L’homme de 31 ans a donc choisi de ne pas témoigner dans le cadre du procès où il est accusé d’importation et de possession de pornographie juvénile. 

Une décision qui est survenue quelques minutes après que le juge Jean Asselin se fut prononcé sur une partie de la preuve présentée par la procureure aux poursuites criminelles et pénales, Me Valérie Lahaie. 

En défense, les avocats de Gagnon, Me Kamy Pelletier et Me Gervais Labrecque espéraient voir tomber la preuve informatique recueillie à même l’un des ordinateurs de l’accusé par les enquêteurs du Service de police de la Ville de Québec. 

Seule une partie de cette preuve technique, récoltée grâce à un site d’archivage de pages web, a été rejetée par le magistrat.  

Rappelons que c’est en mai 2017 que Gagnon s’est fait livrer la poupée en silicone qui mesure un mètre, soit la hauteur d’un enfant de 5 ans. 

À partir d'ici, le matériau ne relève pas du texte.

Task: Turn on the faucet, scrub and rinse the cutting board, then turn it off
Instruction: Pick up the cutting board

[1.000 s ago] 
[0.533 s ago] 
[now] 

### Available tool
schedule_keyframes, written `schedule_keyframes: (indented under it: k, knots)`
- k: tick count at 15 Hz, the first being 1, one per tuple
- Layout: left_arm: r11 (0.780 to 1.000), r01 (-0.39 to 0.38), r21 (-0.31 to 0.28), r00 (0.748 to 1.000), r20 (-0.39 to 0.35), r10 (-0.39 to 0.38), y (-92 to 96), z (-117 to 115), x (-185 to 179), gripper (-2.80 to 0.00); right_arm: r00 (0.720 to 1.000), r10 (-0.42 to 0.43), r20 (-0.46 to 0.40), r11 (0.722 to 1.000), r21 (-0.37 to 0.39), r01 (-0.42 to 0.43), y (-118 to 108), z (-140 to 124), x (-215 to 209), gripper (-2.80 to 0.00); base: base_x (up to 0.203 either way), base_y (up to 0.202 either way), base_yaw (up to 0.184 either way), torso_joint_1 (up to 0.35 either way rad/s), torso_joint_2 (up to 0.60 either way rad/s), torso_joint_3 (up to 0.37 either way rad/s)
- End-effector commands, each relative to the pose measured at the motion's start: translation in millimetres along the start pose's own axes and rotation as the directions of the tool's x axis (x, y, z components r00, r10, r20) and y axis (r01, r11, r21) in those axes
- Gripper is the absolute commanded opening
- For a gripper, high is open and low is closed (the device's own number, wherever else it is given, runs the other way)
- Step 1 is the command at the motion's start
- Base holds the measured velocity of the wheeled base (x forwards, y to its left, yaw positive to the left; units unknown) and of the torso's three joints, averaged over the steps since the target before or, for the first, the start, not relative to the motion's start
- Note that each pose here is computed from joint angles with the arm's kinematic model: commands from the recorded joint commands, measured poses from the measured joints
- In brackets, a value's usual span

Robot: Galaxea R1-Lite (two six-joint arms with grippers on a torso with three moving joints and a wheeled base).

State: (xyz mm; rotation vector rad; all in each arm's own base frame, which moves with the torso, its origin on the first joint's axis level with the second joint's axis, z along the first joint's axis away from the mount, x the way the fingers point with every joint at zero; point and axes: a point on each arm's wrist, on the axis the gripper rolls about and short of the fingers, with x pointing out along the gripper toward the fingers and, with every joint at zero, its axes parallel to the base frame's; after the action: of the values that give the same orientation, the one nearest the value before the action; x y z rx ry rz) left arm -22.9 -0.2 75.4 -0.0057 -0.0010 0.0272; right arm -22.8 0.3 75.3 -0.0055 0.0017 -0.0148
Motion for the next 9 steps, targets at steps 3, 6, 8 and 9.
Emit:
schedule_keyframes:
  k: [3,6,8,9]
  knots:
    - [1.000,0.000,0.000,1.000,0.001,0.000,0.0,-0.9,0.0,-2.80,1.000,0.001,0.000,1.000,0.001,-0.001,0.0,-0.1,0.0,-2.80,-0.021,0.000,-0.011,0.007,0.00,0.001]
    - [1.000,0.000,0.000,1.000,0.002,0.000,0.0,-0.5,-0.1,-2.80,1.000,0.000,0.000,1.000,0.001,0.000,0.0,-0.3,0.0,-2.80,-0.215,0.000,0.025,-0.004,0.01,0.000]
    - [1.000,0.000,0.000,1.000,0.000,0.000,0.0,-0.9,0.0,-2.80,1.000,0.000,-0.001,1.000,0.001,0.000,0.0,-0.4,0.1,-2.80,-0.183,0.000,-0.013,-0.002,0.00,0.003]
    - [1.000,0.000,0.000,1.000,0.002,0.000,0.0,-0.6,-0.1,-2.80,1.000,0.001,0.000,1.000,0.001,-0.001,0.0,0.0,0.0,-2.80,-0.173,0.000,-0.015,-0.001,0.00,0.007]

Via un site chinois, l’accusé a trouvé sa nouvelle acquisition qui a été interceptée par les douaniers à Mirabel lors de la livraison. 

Dans la boîte, on trouvait la tête, détachée du corps, et le tout était recouvert d’un sac contenant des accessoires.  

Une paire de bas mi-cuisses, une petite jupette blanc et bleu, une perruque de couleur rose.  

Selon la technicienne en identité judiciaire, l’objet était fait d’une matière «caoutchouteuse et malléable».